Foreigners Sentenced to “Reeducation through Labor” in China?

Human Rights Watch has interviewed two foreigners sentenced in Yunnan, China, to reeducation through labor (RTL or laojiao). Both had been stopped by police for a roadside urine test, were told they tested positive for drug use, and were sentenced the same day.

According to one of the men, who denied using drugs:

They took me in a police car to the police station…. And then they said I had to go to prison for two years. I speak only a little Chinese. They used a translator…. After they told me my two-year sentence, there was no time for me to talk or to ask anything because the translator left immediately….

While in detention, one was put to work sewing women’s clothes by hand. The other was assigned to cut jade stones.

According to the June 2012 report from Human Rights Watch, both men are from Burma. They were released after three months upon making a payment to authorities.

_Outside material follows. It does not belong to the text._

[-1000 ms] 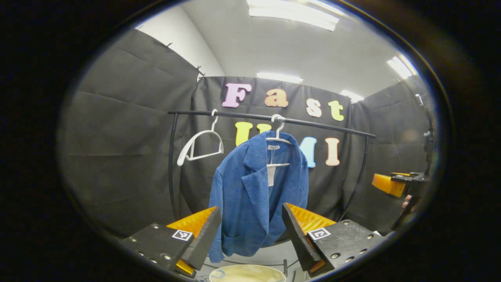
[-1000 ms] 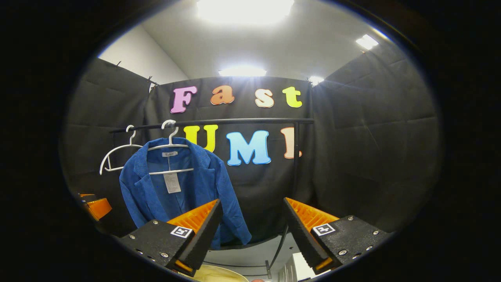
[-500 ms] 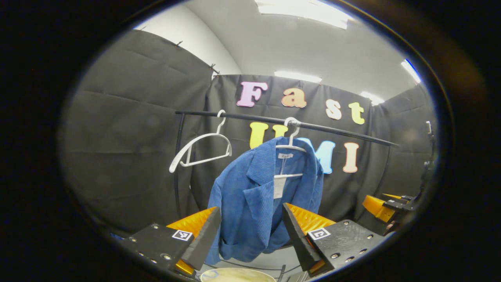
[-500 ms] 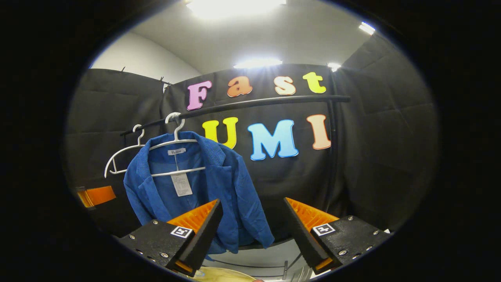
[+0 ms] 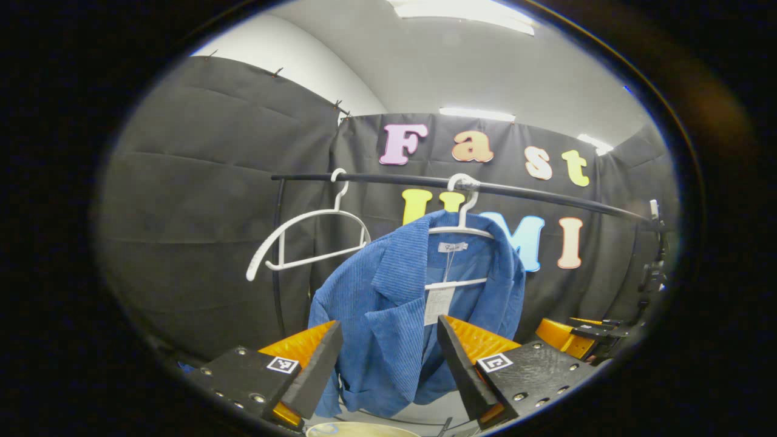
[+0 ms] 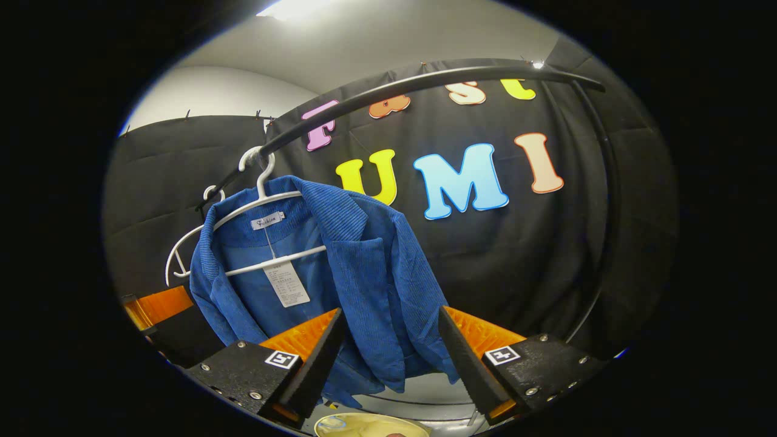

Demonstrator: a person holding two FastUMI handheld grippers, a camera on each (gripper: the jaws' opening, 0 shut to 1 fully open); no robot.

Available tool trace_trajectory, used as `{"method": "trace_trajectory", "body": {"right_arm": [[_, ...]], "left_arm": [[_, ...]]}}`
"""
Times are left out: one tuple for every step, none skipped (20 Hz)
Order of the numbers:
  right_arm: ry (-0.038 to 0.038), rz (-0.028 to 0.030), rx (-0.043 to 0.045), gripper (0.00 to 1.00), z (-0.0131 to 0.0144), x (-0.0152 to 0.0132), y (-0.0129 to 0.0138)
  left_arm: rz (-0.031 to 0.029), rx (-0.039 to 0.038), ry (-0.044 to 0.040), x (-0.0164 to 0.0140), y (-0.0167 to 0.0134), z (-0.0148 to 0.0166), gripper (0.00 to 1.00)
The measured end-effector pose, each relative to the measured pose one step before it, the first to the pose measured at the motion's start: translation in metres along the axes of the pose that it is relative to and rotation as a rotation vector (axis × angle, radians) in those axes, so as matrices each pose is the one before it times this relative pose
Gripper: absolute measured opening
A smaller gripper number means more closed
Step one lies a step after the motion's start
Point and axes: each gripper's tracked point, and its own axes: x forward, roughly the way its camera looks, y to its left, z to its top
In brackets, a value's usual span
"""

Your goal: Grasp the clothes on the hanger with both hands and then place them into the laundry hamper below.

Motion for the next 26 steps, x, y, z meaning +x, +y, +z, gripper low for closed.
{"method": "trace_trajectory", "body": {"right_arm": [[0.00970,0.01735,0.00950,0.92,-0.00159,0.00920,0.00157],[0.01198,0.01931,0.00851,0.92,-0.00241,0.00855,0.00338],[0.00974,0.01913,0.00645,0.95,-0.00094,0.00782,0.00224],[0.00624,0.01867,0.00243,0.95,-0.00098,0.00771,0.00422],[0.00515,0.01548,-0.00302,0.95,-0.00079,0.00716,0.00313],[0.00396,0.01187,-0.00541,0.95,-0.00106,0.00664,0.00295],[0.00141,0.01125,-0.00618,0.95,0.00078,0.00691,0.00322],[-0.00070,0.01037,-0.00544,0.95,0.00091,0.00592,0.00345],[-0.00288,0.00823,-0.00417,0.95,0.00185,0.00574,0.00181],[0.00043,0.01013,-0.00375,0.95,0.00110,0.00355,0.00220],[-0.00165,0.01204,-0.00250,0.95,0.00255,0.00393,0.00302],[-0.00440,0.01141,-0.00336,0.95,0.00234,0.00669,0.00393],[-0.00673,0.00534,-0.00626,0.95,0.00313,0.00582,0.00214],[-0.00405,0.00052,-0.00735,0.95,0.00142,0.00424,0.00010],[-0.00458,-0.00011,-0.00604,0.95,0.00256,0.00436,0.00064],[-0.00101,-0.00196,-0.00539,0.95,0.00056,0.00433,0.00071],[-0.00180,-0.00182,-0.00401,0.95,0.00169,0.00366,-0.00047],[-0.00171,-0.00188,-0.00313,0.95,0.00046,0.00454,-0.00041],[-0.00100,-0.00365,-0.00302,0.95,0.00079,0.00432,-0.00140],[-0.00131,-0.00509,-0.00158,0.95,0.00035,0.00317,-0.00124],[-0.00039,-0.00285,-0.00014,0.95,0.00077,0.00312,-0.00213],[0.00371,-0.00193,0.00037,0.95,-0.00153,0.00332,-0.00076],[-0.00188,0.00352,0.00051,0.95,0.00024,0.00292,0.00018],[-0.00341,0.00456,-0.00158,0.94,0.00072,0.00300,-0.00008],[-0.00227,0.00926,-0.00188,0.87,0.00044,0.00212,0.00116],[0.00242,0.00718,-0.00241,0.86,-0.00156,0.00139,0.00106]], "left_arm": [[0.01550,-0.00199,0.01138,0.00787,-0.00081,-0.00317,0.91],[0.01141,-0.00270,0.00487,0.00775,-0.00102,-0.00178,0.90],[0.00919,0.00009,0.00285,0.00715,-0.00150,-0.00101,0.90],[0.00986,0.00422,0.00217,0.00576,-0.00091,-0.00232,0.91],[0.01092,0.00658,0.00197,0.00595,-0.00126,-0.00109,0.91],[0.00910,0.00626,-0.00135,0.00430,-0.00170,-0.00045,0.91],[0.00831,0.00394,-0.00152,0.00543,-0.00131,-0.00007,0.91],[0.00564,0.00110,0.00106,0.00524,-0.00261,-0.00160,0.91],[0.00756,-0.00199,0.00239,0.00436,-0.00136,-0.00127,0.91],[0.00615,-0.00509,0.00318,0.00384,-0.00063,-0.00164,0.91],[0.01141,-0.00895,0.00145,0.00492,-0.00057,-0.00167,0.91],[0.01592,-0.00805,-0.00080,0.00368,0.00000,-0.00085,0.91],[0.01516,-0.00499,-0.00456,0.00357,0.00093,0.00050,0.90],[0.01487,-0.00094,-0.00802,0.00314,0.00124,-0.00071,0.90],[0.01570,0.00284,-0.00679,0.00473,0.00142,0.00121,0.90],[0.01240,0.00304,-0.00157,0.00395,0.00136,0.00021,0.90],[0.01260,0.00088,-0.00089,0.00487,0.00139,0.00174,0.90],[0.00708,-0.00100,0.00037,0.00546,0.00129,-0.00032,0.91],[0.00306,-0.00262,-0.00162,0.00331,-0.00010,0.00159,0.91],[0.00293,-0.00071,-0.00266,0.00467,-0.00164,0.00065,0.91],[0.00451,0.00083,-0.00266,0.00310,-0.00066,-0.00083,0.91],[0.01008,0.00297,-0.00017,0.00134,0.00131,-0.00340,0.90],[0.00319,0.00543,0.00328,0.00261,-0.00045,-0.00127,0.90],[0.00018,0.00477,-0.00100,0.00013,0.00003,-0.00154,0.86],[0.00207,0.00488,-0.00003,0.00148,-0.00016,-0.00015,0.82],[-0.00951,0.00056,0.00451,0.00189,-0.00227,-0.00215,0.77]]}}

RTL enables Public Security to sentence a person to detention for up to three years detention without a judicial hearing of any kind.  According to one Justice Bureau official, in 2009 China had 320 RTL administrative detention centers with 190,000 prisoners, although other estimates are higher. RTL is imposed for minor offenses such as petty theft, fighting, shoplifting, vandalism, and drug abuse.

This month, following protests by netizens, Chinese authorities released a mother named Tang Hui, who had been sentenced to RTL for campaigning for harsher sentences for the seven men convicted of abducting, raping and prostituting her 11-year-old daughter.

3 responses to “Foreigners Sentenced to “Reeducation through Labor” in China?”

  1. Gary Chodorow Avatar
    Gary Chodorow

    From Siweiluozi: MPS regulations clearly prohibit foreigners from being sent to RTL. (See: http://florasapio.blogspot.hk/2009/11/blog-post_3064.html) However, as far as I can tell, there are no restrictions concerning compulsory drug treatment. Because compulsory drug treatment centers are frequently located within RTL facilities, this may give the impression that a foreigner is being sent to RTL, when in fact, technically, they are being sent to compulsory drug treatment. That’s my hypothesis, at least.

  2. Gary Chodorow Avatar
    Gary Chodorow

    Also, a 2010 Human Rights Watch report says that the Anti-Drug Law, which took effect in 2008, was supposed to end RTL for drug abuse, instituting in its place compulsory drug detention centers. Nevertheless, “the condtions in drug detention centers are identical to RTL centers.” Where Darkness Knows No Limits: Incarceration, Ill Treatment, and Forced Labor as Drug Rehabilitation in China (Jan. 2010).